Juízes do Tribunal Regional Eleitoral investigam cinco favelas cariocas usadas como currais eleitorais. Três estão em poder das milícias, grupos de agentes do estado que agora buscam seus representantes no Legislativo
Marco Antônio Martins Publicado em 07/08/2008, às 18h18 - Atualizado em 14/08/2008, às 13h34
Candidato à prefeitura do Rio de Janeiro, o senador Marcelo Crivella (PRB) se surpreendeu ao chegar à favela de Rio das Pedras, na Zona Oeste da cidade, para um corpo a corpo com os eleitores. Um morador, que não se identificou, foi até ele e o advertiu de que "deveria pedir autorização" para fazer campanha no local. Como não tinha, o político e sua comitiva foram obrigados a deixar a comunidade e seguir para outro ponto do município.
Se em um primeiro momento a cena surpreende, na verdade, ela se tornou comum entre aqueles que disputam cargos nas eleições municipais de outubro e querem levar suas propostas a morros e favelas.
Traficantes de drogas ou milícias (grupos armados formados por ex-policiais, policiais civis, militares, agentes penitenciários e bombeiros) que dominam áreas carentes definem quem entra ou não nessas regiões. Pior. Esses milicianos, como são chamados, inventaram uma nova forma para influenciar o voto e garantir a eleição dos candidatos de sua preferência. Criaram uma espécie de "recenseamento" em que cadastram os títulos de eleitor dos moradores e depois vendem a um postulante à Câmara dos Vereadores. Não há confirmação oficial sobre os valores, mas estima-se, nas comunidades, que possam chegar a R$ 100 mil. Para garantir o "negócio", esses grupos passam a ameaçar a todos com agressões, com a expulsão de suas casas ou até com a morte. A prática é a nova forma do voto de cabresto, método freqüentemente utilizado no período da história do país conhecido como República Velha, mas que agora se vê presente na capital carioca.
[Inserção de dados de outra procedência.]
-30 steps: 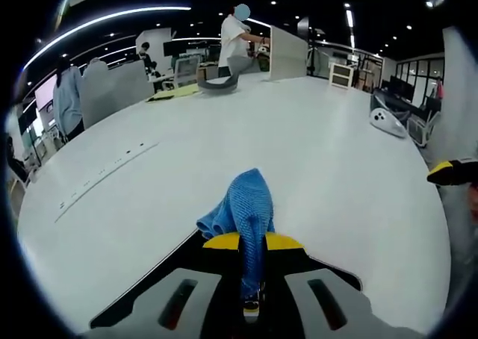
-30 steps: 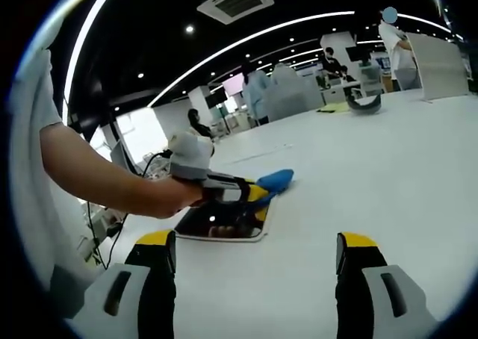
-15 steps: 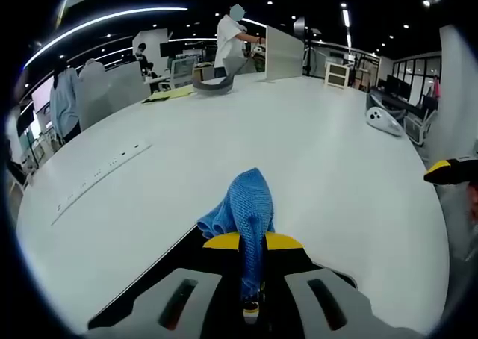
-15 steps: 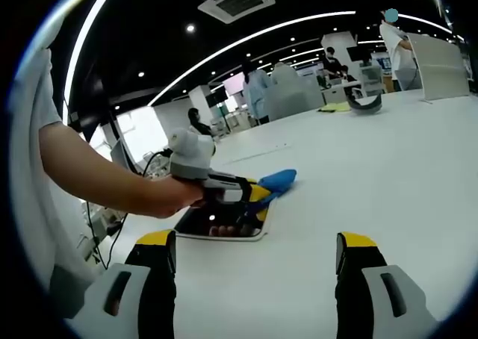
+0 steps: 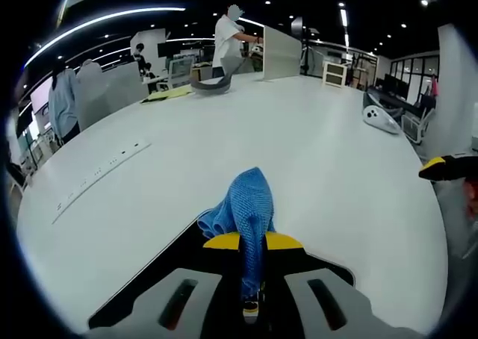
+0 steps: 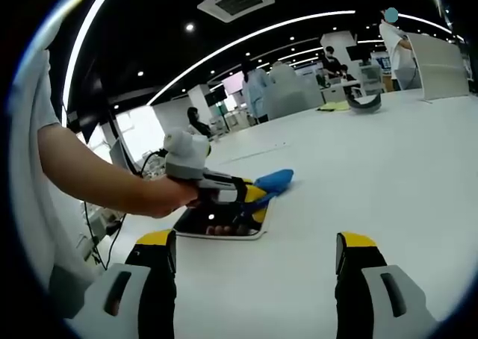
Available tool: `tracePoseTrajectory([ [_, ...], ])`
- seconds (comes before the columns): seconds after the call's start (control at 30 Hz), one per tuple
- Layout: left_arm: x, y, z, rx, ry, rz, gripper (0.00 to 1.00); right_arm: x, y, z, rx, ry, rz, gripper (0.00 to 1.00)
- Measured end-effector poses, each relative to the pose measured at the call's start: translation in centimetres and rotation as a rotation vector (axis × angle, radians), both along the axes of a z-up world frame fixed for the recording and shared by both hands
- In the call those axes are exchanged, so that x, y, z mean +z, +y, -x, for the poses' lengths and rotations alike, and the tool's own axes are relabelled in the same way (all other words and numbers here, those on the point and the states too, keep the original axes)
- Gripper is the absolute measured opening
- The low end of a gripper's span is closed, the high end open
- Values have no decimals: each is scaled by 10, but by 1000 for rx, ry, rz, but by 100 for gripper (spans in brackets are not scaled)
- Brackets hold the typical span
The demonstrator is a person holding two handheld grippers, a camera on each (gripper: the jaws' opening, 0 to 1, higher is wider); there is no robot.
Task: Wipe the mirror surface with the cleaning cloth until all visible marks leave the cleaned area.
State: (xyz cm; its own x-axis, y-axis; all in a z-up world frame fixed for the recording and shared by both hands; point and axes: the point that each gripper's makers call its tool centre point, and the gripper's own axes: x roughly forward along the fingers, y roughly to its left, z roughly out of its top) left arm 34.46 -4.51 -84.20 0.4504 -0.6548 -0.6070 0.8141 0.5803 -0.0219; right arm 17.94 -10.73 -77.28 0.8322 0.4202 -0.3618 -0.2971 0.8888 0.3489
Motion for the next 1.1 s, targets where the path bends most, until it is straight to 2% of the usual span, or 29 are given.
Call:
tracePoseTrajectory([
  [0.43,0,4,2,-14,6,-9,7,0,2,1,11,-2,3,85],
  [0.63,0,6,4,-10,8,-5,7,-1,1,0,2,0,6,89],
  [1.1,0,17,8,-14,16,-12,7,-1,2,1,9,-2,9,89],
])
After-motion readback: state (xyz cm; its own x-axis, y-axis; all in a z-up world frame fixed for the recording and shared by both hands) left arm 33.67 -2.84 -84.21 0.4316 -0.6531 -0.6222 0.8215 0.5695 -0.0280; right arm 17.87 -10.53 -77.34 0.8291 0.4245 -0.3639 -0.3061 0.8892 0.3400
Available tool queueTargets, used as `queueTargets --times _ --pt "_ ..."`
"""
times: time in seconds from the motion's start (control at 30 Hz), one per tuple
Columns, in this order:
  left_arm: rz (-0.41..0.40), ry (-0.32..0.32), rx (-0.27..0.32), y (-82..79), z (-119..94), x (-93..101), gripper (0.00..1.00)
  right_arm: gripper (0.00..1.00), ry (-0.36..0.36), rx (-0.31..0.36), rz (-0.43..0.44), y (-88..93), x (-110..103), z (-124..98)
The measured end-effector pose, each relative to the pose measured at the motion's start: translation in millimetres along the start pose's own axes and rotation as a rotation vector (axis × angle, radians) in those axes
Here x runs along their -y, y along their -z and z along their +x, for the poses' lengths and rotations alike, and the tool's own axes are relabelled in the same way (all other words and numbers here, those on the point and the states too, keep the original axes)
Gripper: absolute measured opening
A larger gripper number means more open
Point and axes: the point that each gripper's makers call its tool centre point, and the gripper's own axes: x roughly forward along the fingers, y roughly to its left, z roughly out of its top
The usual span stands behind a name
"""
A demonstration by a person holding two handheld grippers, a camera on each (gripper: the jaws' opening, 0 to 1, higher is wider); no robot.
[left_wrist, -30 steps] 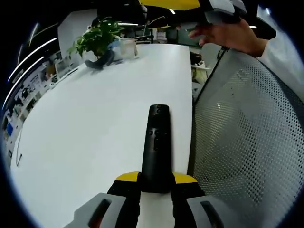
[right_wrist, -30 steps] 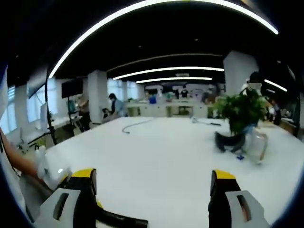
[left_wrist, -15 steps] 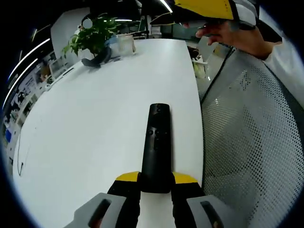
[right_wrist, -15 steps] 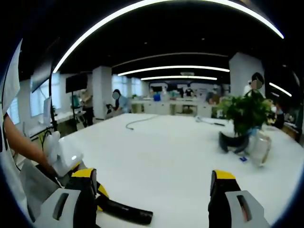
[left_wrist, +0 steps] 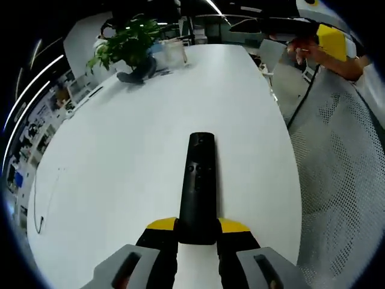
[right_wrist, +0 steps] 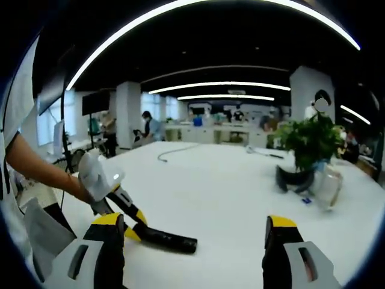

Passado o primeiro mês de campanha, o Tribunal Regional Eleitoral (TRE) registra cinco denúncias sobre a existência de currais eleitorais em favelas. Três delas estão localizadas em regiões dominadas por milícias; duas pelo tráfico. Carobinha (em Campo Grande), Santa Cruz e Rio das Pedras, onde o senador foi impedido de fazer campanha, são comunidades sob o domínio de milicianos. Essa região da Zona Oeste possui cerca de 1 milhão de habitantes, de acordo com dados do Instituto Brasileiro de Geografia e Estatística (IBGE) e cerca de 300 mil eleitores, segundo o próprio TRE. Rocinha, na Zona Sul, e o Complexo do Alemão, dominadas pelo tráfico, completam a lista dos locais sob suspeita.
"Esses grupos se sofisticaram e agora se utilizam de um instrumento que fere a regra mínima de cidadania, que é o direito ao voto. Eles usam a lógica do terror para ameaçar pessoas, cadastrar os títulos de eleitor e depois obrigam moradores a votar em um determinado candidato. Utilizam essa lógica do medo com um agravante: é uma prática patrocinada por agentes do estado, já que os integrantes da milícia são servidores públicos. São agentes do estado que se organizaram e querem representantes no Legislativo. Imagine que compromisso terá com o estado democrático alguém que é eleito com o apoio desses grupos", analisa o deputado estadual Marcelo Freixo (PSOL), presidente de uma Comissão Parlamentar de Inquérito criada na Assembléia Legislativa do Rio para investigar o avanço das milícias nas favelas.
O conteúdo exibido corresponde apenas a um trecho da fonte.